Due to the wide range of different problem types that COMSOL Multiphysics® solves, the rapid pace of software and hardware development, and the variety of different hardware at significantly different price points, there is no single optimal choice of computer for all usage cases.

Memory

The single most important factor is that you have enough physical memory (RAM) to solve the largest models that you want to work with, and that the RAM is correctly installed. If you do not have enough RAM, then there will be significant slowdown, regardless of all other hardware choices.

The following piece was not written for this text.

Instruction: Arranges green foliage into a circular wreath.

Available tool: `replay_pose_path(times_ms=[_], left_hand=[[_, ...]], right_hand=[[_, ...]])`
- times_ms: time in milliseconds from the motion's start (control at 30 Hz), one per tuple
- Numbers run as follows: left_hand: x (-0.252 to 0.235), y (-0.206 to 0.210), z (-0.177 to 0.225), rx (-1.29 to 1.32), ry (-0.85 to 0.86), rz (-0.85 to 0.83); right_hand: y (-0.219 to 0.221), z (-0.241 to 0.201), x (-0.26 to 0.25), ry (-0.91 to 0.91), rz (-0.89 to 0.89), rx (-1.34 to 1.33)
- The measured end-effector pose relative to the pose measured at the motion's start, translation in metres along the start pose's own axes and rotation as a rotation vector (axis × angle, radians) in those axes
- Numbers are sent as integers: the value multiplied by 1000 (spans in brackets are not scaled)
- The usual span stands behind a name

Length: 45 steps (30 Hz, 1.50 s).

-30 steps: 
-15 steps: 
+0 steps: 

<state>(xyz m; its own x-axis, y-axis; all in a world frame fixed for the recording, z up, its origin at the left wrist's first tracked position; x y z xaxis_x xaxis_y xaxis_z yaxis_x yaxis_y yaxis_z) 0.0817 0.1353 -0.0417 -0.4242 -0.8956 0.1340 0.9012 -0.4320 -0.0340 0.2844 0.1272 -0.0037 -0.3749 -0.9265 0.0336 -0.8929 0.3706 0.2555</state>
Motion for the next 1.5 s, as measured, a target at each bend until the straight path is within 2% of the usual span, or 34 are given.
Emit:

Predicting RAM requirements is done by solving similar, but smaller, models that contain the same physics that you want to solve in your largest models. Monitor the memory used and the degrees of freedom, which are reported in the Solver Log. Fit a curve to this data of the form A x (dof)^N, where A and N are fitting coefficients and dof is the number of degrees of freedom, and use this to predict the memory requirements for your larger models. The exponent N will usually be between 1 and 2, and depends most strongly on the type of of linear system solver being used. The factor, A, depends most strongly on the type of physics, and the combination of physics, being solved, but can also depend upon specific features within the model. Be aware that memory usage versus degrees of freedom can be very different between different model types, so you may need to repeat this procedure for every type of model that you wish to solve.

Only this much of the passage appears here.